Of course, the idea that we all have multiple identities is a banality. Who can deny it? But it’s not an idea that could possibly overturn the plain fact that in many historical and social contexts, for quite specifiable functional reasons, some of these multiple identities loom much larger for us than others, and abide for much longer than others. What makes the picture of constant flux and hybridity (or, to use Salman Rushdie’s wonderful word ‘chutneyfication’) so implausible is that it cannot accommodate this plain fact, and actually finds it theoretically misguided to try to do so.
The notion I am invoking is not hybridity at all, but a lack of codification in one’s understanding of identity, which can allow for revision of commitments and values without the necessary loss of identity. The only thing that such an idea shares with hybridity is the negative goal of repudiating the essentialism of primordial and immutable conceptions of identity. But to achieve this goal, it posits not some postmodern conception of an incoherent psyche produced by immigrant or postcolonial experience, but rather a quite different neo-Hegelian idea – of a psyche informed by an internal conflict of values. These conflicts, which are engendered by historical or even sometimes by personal encounters, do not altogether dissolve notions of self and identity.
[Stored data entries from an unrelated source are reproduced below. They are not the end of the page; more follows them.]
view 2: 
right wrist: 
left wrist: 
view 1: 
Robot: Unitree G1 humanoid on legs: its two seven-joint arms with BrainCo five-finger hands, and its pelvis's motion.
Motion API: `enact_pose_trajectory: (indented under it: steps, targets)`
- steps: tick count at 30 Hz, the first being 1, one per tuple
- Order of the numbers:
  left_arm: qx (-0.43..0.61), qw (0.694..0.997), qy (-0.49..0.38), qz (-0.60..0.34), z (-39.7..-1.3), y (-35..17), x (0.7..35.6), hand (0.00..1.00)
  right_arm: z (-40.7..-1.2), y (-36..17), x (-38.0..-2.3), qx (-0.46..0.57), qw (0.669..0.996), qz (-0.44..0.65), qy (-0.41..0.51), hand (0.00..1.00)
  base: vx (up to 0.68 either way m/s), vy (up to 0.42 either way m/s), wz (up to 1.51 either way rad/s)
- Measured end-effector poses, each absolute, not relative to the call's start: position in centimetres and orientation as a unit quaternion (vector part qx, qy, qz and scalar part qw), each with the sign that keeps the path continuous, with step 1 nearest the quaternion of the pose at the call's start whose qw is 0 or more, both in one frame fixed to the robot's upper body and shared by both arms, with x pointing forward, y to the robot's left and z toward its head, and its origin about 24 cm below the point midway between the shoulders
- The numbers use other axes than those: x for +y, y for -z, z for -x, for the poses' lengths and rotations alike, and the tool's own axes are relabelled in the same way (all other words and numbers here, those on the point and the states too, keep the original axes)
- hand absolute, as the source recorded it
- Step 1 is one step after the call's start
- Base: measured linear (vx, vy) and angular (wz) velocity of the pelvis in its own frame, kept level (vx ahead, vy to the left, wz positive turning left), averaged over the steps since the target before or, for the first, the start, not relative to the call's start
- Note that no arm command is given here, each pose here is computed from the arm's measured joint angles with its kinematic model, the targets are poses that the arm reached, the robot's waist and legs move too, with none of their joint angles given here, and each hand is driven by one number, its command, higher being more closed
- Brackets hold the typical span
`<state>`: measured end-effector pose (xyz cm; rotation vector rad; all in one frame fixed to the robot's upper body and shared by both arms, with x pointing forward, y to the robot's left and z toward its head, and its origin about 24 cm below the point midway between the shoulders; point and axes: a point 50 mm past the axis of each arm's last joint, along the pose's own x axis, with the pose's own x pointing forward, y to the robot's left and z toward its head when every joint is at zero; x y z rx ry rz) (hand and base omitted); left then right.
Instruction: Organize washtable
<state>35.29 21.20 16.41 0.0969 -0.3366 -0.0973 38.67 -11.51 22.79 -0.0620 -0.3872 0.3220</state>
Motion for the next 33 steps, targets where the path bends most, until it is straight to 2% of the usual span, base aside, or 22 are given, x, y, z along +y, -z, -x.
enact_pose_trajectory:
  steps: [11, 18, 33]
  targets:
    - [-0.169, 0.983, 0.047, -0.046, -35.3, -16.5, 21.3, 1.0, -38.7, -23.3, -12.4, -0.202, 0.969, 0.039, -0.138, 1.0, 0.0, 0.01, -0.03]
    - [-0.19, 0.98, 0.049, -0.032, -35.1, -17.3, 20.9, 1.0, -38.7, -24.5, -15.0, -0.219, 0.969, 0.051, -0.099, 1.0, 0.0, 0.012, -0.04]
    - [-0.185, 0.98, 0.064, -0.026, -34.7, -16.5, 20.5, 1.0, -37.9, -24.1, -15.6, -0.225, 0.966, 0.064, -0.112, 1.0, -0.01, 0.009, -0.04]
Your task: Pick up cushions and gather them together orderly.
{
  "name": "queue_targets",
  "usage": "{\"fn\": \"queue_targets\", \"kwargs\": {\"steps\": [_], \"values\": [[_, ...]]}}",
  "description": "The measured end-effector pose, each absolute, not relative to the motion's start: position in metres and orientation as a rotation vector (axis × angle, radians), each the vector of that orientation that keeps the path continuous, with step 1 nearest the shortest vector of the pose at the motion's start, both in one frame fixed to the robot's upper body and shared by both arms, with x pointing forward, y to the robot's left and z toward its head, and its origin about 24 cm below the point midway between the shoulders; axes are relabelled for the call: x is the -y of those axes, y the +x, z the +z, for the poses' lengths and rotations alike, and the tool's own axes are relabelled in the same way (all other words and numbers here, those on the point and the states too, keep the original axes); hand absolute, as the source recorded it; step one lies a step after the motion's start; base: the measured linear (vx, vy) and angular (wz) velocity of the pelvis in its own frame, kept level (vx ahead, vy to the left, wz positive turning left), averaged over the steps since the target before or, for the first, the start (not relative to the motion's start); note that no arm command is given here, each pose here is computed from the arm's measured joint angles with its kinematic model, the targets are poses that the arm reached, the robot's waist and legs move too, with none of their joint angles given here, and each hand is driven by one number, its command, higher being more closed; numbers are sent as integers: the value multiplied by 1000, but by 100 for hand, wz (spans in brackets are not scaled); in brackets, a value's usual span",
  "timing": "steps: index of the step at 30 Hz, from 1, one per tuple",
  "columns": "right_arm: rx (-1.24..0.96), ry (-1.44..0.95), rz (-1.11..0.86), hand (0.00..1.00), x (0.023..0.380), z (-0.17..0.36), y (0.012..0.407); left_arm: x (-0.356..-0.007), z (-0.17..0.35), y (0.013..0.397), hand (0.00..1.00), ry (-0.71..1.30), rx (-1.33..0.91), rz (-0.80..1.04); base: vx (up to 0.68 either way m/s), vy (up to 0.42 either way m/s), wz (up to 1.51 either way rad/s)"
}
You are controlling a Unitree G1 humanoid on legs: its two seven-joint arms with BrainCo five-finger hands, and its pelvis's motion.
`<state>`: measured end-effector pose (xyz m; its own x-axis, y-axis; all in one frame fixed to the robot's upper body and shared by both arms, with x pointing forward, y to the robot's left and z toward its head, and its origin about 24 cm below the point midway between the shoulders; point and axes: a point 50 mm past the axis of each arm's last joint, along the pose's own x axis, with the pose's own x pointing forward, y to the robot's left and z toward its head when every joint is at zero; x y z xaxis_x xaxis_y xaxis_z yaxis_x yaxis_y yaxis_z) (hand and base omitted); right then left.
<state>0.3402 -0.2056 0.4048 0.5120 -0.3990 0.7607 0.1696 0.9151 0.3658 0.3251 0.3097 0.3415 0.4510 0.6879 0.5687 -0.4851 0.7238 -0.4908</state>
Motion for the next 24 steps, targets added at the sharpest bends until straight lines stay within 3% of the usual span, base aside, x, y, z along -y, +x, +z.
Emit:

Rather, they become the occasion for a community’s (or individual’s) internal deliberation and negotiation, which will sometimes, though by no means always, produce a new identity. Identities, conceived and shaped in these ‘dialectical’ rather than ‘hybrid’ terms, are hard won; they reflect the constitutive relationship that history and experience have to the self and its moral psychology.3
But to return from these more theoretical reflections to the central point of this paper, which they are intended to make possible: There is much scope for Muslims retaining their identity as Muslims, even as they de facto shed this or that aspect of their faith. It has already happened in many parts of the world. That is to say, there is much scope for them to acquire an increasing and cumulative secularism even within their commitment to Islam. But they will find it very hard to do so if we do not cease to gear our rhetoric and political agendas to the ideal of a ‘clash of civilizations,’ and focus instead on these clashes within Islamic civilization itself.